◆ What is expected: Instruction for the entries that follow: retype exactly the lines from the line with "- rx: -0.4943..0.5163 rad" to the line with "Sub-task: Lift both", both included, and omit all others.

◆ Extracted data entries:
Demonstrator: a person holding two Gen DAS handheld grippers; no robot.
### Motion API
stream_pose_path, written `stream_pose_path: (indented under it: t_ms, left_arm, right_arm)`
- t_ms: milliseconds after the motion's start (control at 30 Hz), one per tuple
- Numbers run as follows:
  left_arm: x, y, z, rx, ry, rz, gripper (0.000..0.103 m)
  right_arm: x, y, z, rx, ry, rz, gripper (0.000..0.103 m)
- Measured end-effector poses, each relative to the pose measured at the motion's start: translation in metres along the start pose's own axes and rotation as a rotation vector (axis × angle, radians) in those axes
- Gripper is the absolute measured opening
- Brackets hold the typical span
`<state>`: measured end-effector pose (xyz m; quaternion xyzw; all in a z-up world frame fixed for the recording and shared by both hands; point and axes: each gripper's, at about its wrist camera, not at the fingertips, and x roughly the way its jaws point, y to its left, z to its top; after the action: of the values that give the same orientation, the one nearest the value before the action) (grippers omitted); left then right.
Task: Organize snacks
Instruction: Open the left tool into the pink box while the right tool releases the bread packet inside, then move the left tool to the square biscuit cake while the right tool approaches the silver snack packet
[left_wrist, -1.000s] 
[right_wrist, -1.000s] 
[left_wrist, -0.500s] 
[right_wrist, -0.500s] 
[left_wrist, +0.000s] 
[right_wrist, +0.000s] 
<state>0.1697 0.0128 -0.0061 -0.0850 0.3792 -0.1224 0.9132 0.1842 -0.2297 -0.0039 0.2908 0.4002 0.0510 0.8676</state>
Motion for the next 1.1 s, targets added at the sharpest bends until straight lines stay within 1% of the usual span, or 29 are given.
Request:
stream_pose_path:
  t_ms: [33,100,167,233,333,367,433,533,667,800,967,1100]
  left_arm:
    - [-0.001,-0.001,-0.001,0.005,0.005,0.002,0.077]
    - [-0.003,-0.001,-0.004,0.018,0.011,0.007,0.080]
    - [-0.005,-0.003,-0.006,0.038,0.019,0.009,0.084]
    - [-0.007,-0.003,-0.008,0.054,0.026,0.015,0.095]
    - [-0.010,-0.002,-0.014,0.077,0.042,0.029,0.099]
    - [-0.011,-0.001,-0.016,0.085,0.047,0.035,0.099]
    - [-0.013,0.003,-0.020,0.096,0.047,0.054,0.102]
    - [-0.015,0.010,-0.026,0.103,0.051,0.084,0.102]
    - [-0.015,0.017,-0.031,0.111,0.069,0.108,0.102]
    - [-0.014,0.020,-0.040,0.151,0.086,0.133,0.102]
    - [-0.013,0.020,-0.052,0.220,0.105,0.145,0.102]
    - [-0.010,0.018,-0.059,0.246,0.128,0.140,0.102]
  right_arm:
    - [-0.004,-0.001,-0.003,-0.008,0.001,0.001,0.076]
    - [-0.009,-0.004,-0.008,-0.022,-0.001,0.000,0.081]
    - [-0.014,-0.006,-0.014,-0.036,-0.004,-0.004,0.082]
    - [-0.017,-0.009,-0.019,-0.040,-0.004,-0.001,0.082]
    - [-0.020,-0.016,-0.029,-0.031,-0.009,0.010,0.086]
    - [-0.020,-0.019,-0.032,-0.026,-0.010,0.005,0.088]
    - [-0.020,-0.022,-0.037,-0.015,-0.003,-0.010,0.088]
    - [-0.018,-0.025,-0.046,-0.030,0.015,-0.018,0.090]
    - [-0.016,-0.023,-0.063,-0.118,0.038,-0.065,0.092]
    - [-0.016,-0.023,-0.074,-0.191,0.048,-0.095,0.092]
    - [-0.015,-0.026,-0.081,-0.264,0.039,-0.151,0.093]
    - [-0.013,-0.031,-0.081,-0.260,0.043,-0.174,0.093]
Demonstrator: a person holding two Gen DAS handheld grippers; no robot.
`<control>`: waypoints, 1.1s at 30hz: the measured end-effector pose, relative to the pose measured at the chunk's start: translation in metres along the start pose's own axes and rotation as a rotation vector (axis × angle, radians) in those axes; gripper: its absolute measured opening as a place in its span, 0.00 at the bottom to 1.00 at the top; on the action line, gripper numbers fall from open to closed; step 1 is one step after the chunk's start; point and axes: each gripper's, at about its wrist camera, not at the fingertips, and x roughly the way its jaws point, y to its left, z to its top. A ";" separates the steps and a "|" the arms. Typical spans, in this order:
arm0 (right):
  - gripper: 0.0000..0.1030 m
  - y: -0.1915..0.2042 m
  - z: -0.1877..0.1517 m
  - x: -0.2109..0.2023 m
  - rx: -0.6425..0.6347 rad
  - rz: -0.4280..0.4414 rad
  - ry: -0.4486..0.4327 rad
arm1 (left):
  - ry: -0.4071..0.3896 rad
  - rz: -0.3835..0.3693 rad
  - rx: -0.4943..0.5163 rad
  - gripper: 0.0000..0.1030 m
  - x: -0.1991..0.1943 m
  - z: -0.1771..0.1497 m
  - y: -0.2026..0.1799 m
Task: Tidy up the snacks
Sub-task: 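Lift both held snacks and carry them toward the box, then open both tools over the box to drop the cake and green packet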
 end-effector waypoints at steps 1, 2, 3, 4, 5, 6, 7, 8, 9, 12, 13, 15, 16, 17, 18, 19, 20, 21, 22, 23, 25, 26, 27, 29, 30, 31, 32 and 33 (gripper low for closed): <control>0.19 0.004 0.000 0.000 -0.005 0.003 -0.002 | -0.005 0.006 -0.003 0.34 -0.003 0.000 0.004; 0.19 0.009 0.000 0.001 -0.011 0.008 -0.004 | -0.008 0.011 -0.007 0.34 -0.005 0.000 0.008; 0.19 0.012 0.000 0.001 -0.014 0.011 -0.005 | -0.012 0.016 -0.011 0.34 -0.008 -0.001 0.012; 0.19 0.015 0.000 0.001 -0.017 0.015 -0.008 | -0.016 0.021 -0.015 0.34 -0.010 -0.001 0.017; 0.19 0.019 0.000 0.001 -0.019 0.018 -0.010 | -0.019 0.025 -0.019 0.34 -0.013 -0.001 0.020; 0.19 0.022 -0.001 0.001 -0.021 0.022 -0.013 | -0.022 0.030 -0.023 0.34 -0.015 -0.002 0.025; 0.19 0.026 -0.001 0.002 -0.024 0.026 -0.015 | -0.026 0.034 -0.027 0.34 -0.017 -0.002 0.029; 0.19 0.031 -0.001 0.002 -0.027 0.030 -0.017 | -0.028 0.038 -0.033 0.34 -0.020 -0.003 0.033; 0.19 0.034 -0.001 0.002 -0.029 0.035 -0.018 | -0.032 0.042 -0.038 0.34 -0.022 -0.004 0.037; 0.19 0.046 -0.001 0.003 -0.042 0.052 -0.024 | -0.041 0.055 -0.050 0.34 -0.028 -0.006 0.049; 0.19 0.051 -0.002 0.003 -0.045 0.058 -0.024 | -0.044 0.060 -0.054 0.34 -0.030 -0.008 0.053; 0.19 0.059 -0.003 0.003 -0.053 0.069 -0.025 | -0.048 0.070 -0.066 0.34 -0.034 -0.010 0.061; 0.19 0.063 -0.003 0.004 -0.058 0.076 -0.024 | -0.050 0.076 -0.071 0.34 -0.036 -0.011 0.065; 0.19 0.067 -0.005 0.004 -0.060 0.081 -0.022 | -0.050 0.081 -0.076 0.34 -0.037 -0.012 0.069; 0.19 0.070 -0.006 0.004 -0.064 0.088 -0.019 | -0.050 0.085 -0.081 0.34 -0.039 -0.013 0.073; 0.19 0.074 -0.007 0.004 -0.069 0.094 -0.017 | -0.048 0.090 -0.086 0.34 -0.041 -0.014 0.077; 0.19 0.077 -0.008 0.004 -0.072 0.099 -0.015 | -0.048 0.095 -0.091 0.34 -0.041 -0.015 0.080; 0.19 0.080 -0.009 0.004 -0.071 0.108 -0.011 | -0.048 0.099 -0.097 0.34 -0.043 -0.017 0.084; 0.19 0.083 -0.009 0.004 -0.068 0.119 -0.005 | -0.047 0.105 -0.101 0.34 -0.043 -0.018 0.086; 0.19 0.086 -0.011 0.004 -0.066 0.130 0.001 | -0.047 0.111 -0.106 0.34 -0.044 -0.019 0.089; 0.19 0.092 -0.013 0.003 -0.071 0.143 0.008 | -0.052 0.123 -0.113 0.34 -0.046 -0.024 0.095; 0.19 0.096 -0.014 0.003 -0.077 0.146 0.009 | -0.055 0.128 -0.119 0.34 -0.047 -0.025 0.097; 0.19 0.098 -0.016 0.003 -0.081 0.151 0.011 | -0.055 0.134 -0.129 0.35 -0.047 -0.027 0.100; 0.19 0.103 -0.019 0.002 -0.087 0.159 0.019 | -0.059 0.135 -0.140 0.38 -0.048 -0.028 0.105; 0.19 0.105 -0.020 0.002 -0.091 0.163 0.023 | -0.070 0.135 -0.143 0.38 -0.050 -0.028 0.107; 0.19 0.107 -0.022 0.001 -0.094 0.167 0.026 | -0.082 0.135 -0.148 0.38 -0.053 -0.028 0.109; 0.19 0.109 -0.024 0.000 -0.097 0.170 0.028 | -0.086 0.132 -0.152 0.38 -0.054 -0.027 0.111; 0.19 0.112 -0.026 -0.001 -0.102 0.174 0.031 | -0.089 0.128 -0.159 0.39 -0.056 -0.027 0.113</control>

◆ Reply to the exercise:
  - rx: -0.4943..0.5163 rad
  - gripper: 0.0000..0.1030 m
  - x: -0.1991..0.1943 m
  - z: -0.1771..0.1497 m
  - y: -0.2026..0.1799 m
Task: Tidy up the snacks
Sub-task: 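Lift both held snacks and carry them toward the box, then open both tools over the box to drop the cake and green packet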

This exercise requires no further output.